_SOURCE MATERIAL_

- - - - -

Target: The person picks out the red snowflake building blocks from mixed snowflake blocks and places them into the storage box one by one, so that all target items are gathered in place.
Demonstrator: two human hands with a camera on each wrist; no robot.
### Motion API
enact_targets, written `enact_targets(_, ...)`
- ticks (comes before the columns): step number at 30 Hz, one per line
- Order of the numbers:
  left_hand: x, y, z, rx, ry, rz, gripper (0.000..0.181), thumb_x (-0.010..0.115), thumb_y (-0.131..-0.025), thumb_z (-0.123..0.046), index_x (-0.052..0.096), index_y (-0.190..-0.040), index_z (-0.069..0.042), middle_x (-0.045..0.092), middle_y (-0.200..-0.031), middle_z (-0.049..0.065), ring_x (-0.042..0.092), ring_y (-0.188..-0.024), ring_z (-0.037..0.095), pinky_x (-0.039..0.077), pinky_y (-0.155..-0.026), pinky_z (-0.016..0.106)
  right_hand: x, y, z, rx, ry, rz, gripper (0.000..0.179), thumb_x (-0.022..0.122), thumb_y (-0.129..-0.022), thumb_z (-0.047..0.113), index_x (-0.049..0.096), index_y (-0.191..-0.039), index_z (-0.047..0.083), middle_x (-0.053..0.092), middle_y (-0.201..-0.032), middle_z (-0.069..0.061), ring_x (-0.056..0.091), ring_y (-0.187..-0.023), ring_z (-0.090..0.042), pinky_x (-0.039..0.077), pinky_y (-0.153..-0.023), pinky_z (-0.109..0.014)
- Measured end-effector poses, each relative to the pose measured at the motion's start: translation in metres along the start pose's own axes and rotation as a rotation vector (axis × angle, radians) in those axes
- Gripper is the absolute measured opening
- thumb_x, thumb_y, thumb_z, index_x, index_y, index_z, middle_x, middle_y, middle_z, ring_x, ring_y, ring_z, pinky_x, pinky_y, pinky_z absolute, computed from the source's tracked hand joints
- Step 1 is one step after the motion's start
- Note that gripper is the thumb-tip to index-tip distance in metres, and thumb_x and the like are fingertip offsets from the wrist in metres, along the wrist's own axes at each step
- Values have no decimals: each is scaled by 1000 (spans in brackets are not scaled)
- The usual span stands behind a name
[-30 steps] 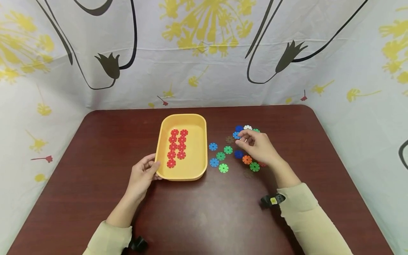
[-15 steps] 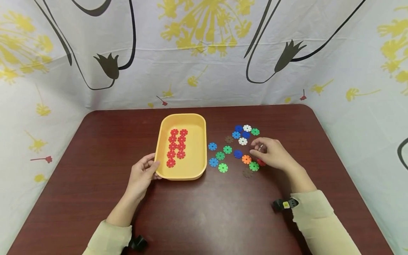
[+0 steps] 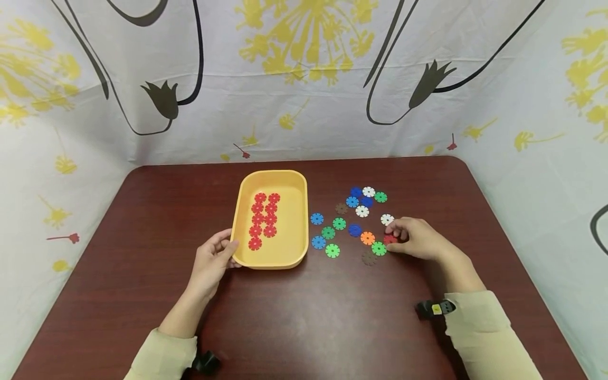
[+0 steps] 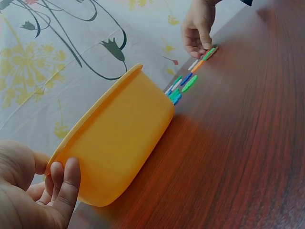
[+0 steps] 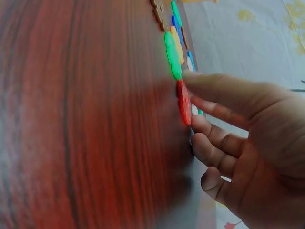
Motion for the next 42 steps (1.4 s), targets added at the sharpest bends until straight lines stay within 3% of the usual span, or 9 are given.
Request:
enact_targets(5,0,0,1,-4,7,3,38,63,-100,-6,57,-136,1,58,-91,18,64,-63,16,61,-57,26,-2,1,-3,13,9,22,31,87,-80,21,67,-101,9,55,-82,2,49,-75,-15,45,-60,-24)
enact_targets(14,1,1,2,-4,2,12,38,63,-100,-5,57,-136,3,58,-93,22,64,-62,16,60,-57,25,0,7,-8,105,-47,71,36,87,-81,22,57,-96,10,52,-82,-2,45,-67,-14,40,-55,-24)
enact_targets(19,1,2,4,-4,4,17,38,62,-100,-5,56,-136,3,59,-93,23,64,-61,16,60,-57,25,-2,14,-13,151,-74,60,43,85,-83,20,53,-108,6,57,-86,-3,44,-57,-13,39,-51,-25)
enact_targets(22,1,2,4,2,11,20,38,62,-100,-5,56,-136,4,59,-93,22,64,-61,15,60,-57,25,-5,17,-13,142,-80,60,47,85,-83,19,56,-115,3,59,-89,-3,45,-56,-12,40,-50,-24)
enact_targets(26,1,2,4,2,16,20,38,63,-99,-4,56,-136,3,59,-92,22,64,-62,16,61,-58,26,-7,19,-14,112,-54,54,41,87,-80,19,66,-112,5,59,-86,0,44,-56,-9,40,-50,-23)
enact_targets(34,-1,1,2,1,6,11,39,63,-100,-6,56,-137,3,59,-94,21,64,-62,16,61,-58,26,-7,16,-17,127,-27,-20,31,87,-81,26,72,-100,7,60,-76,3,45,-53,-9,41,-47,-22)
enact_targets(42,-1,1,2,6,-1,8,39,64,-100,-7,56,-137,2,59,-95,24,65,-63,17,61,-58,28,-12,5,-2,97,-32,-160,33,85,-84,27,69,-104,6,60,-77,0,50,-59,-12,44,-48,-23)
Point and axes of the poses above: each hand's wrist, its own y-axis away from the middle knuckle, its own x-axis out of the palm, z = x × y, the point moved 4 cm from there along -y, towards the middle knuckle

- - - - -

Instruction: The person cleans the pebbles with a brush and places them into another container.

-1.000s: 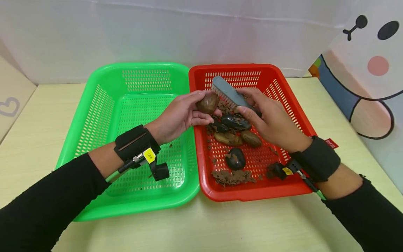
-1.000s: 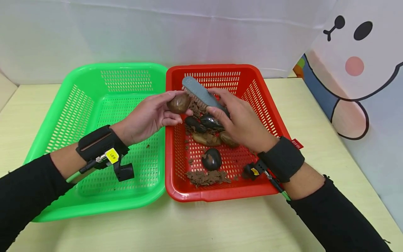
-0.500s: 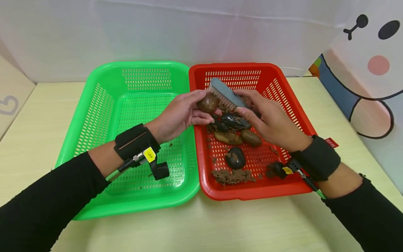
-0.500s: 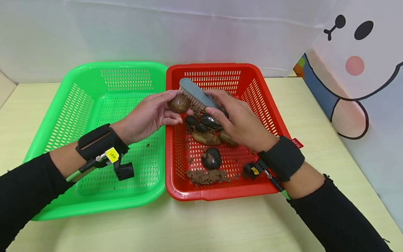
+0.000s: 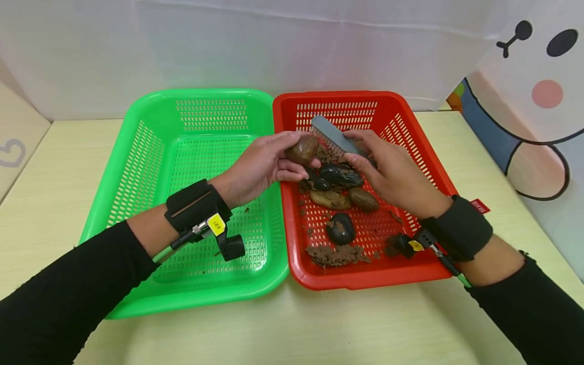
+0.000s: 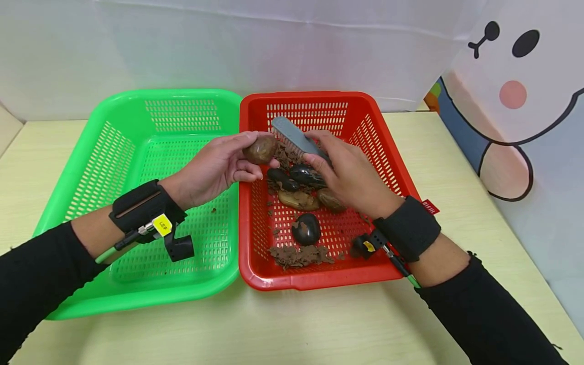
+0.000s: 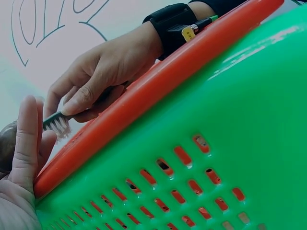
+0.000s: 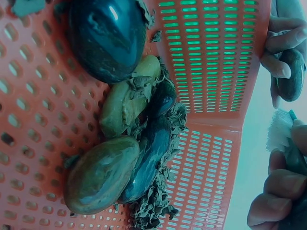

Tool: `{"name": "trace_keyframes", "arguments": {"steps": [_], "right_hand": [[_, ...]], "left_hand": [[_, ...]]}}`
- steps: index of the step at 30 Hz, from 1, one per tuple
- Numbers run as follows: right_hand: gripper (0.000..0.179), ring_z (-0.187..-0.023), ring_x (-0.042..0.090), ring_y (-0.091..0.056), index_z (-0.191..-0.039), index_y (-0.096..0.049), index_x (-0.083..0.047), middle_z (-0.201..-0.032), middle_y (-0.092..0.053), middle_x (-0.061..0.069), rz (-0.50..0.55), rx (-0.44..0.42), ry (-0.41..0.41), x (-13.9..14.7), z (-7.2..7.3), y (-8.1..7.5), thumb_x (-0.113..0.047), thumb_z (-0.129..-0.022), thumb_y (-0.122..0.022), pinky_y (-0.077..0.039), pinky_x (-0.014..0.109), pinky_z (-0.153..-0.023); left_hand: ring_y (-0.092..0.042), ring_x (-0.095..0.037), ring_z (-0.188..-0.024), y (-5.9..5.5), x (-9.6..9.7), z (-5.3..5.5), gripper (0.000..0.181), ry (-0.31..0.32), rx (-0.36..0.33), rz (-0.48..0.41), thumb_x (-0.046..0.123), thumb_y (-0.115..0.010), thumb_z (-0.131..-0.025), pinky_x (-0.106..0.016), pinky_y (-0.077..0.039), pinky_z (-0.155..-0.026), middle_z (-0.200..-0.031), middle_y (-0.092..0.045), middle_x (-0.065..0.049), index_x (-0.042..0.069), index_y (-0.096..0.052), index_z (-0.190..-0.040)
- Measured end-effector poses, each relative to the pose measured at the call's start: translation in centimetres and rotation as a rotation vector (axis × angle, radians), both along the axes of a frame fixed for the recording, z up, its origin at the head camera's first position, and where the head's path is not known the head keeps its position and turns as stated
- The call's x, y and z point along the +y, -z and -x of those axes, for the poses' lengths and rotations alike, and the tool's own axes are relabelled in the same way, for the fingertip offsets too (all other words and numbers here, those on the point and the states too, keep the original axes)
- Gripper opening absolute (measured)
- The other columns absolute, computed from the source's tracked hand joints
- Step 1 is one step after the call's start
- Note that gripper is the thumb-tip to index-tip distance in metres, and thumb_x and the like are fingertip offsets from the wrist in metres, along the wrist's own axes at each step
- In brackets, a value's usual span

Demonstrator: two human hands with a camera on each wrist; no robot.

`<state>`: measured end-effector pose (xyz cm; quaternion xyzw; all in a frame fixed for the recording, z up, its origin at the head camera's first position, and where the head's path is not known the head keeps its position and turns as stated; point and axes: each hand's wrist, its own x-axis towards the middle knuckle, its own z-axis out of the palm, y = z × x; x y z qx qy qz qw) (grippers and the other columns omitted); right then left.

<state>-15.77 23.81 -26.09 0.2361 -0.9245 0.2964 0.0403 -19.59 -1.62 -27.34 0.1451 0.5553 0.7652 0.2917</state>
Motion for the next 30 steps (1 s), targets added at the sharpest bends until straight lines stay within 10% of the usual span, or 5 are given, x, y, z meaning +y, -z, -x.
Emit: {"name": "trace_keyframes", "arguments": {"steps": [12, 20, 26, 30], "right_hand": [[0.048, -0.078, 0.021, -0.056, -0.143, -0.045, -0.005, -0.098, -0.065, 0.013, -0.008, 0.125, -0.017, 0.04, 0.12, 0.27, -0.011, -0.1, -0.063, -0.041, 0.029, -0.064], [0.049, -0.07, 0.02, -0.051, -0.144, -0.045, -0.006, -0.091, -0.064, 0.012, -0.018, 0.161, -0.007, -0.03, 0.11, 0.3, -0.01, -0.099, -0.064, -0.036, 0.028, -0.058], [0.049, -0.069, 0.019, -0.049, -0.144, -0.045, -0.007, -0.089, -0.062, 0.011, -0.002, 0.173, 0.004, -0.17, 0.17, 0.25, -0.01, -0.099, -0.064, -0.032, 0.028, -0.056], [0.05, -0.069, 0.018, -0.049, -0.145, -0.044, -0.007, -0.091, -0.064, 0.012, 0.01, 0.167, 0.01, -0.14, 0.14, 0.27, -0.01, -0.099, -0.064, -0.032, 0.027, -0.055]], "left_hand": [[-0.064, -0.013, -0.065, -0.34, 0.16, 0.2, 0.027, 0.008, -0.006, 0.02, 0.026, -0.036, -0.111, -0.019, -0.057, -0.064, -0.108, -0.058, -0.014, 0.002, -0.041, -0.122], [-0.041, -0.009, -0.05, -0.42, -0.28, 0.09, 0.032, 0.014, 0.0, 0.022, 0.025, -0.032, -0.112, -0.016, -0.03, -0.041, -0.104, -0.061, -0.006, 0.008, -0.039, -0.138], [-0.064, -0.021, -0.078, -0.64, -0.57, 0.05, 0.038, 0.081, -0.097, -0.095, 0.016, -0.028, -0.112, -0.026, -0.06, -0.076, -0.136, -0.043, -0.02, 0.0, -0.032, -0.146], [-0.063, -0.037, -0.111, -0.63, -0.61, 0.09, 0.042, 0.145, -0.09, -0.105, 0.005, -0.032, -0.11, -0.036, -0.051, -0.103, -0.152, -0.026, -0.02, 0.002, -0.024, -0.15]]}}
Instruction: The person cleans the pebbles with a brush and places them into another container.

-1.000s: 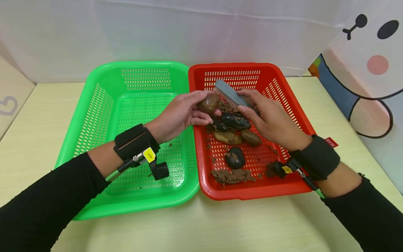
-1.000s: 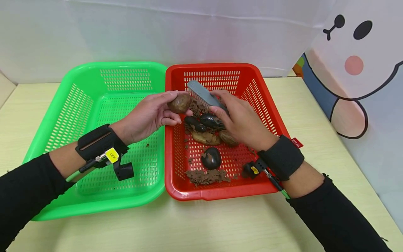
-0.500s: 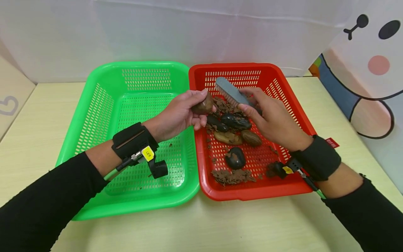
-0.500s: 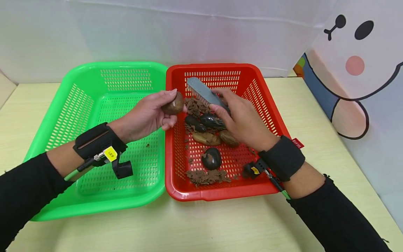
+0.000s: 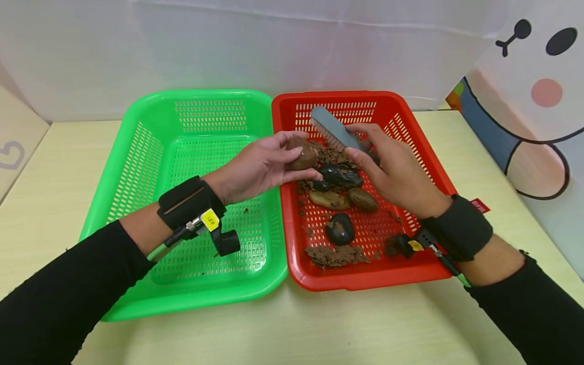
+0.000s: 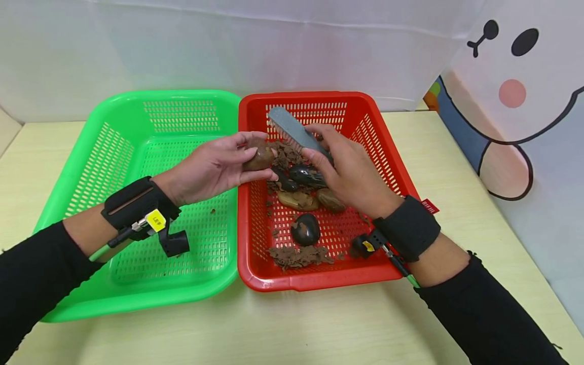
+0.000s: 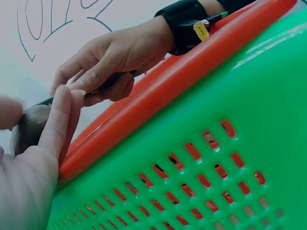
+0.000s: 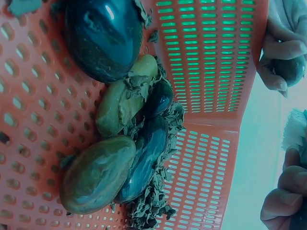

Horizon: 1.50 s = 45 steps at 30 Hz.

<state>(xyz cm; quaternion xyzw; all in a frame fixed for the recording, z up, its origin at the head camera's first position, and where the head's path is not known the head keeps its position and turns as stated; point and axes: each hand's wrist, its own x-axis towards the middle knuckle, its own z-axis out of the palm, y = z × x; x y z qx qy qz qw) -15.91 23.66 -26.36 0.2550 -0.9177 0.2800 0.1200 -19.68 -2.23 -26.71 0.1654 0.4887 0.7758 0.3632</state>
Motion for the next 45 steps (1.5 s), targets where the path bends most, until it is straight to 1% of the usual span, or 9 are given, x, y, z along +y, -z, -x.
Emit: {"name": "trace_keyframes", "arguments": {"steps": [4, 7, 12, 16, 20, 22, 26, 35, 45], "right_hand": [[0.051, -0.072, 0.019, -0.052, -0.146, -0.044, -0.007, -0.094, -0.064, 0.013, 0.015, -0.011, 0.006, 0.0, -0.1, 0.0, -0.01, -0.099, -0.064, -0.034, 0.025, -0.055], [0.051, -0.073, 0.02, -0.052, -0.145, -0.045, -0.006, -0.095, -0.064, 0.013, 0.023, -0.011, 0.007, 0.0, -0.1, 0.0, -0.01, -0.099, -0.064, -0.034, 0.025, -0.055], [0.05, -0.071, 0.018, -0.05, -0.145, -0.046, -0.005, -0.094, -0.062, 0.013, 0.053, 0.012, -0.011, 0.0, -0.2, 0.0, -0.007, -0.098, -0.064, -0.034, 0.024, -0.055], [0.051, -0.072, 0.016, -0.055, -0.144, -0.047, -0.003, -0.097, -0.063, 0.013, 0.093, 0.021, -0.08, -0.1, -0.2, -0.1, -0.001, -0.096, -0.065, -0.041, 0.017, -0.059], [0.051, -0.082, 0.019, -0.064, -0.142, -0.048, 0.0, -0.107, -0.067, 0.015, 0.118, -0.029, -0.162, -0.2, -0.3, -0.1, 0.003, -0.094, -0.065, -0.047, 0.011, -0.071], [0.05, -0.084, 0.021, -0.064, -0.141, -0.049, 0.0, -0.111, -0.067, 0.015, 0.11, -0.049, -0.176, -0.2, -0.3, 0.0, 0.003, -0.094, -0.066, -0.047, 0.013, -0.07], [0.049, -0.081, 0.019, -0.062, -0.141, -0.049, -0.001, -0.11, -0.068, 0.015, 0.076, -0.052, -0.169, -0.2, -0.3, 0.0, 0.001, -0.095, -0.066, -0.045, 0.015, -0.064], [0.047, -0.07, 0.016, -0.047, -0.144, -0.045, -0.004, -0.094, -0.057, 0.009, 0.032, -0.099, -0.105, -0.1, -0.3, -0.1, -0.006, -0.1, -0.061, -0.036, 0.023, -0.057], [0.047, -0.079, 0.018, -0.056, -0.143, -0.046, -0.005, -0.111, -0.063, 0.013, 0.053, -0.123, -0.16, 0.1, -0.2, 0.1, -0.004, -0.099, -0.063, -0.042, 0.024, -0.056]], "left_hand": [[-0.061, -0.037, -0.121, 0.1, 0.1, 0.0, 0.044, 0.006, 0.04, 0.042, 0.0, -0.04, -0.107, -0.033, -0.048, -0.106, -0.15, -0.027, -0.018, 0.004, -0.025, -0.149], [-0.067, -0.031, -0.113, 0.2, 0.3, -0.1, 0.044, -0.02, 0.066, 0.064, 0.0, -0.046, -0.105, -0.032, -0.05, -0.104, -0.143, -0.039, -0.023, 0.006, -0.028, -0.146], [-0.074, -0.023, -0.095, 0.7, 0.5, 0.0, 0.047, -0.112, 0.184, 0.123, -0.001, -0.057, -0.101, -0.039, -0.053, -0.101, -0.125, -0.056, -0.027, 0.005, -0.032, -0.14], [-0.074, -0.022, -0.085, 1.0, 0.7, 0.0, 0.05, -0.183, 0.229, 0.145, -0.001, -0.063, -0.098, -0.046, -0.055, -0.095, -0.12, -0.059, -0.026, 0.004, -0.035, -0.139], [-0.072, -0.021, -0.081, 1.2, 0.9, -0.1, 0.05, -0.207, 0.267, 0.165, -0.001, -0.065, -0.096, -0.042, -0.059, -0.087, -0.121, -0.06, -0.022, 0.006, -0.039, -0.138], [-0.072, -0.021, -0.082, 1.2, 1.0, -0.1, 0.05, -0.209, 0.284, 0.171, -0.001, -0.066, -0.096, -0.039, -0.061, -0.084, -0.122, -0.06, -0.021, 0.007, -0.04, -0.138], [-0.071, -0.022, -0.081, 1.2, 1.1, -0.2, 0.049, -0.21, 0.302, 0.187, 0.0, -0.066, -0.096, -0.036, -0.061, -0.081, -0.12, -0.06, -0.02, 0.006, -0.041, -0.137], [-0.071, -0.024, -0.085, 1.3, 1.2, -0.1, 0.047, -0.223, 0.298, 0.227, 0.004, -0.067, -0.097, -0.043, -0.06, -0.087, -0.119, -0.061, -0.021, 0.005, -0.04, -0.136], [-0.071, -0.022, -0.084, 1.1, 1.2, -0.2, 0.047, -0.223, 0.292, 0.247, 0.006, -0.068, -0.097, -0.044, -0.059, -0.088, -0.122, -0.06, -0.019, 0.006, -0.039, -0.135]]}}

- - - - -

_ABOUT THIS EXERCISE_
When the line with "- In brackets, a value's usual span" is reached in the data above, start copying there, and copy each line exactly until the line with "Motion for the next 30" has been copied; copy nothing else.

_RESULT_
- In brackets, a value's usual span

Demonstrator: two human hands with a camera on each wrist; no robot.

`<state>`: measured end-effector pose (xyz cm; quaternion xyzw; all in a frame fixed for the recording, z up, its origin at the head camera's first position, and where the head's path is not known the head keeps its position and turns as stated; point and axes: each hand's wrist, its own x-axis towards the middle knuckle, its own z-axis out of the palm, y = z × x; x y z qx qy qz qw) (grippers and the other columns omitted); right then left.

<state>-15.77 23.81 -26.09 0.2361 -0.9245 0.2964 0.0403 -19.59 -1.62 -27.34 0.1451 0.5553 0.7652 0.2917</state>
Motion for the next 30 steps (1 s), targets added at the sharpest bends until straight lines stay within 10% of the usual span, or 5 are given, x, y, z meaning +y, -z, -x.

What the exercise asked for is now complete.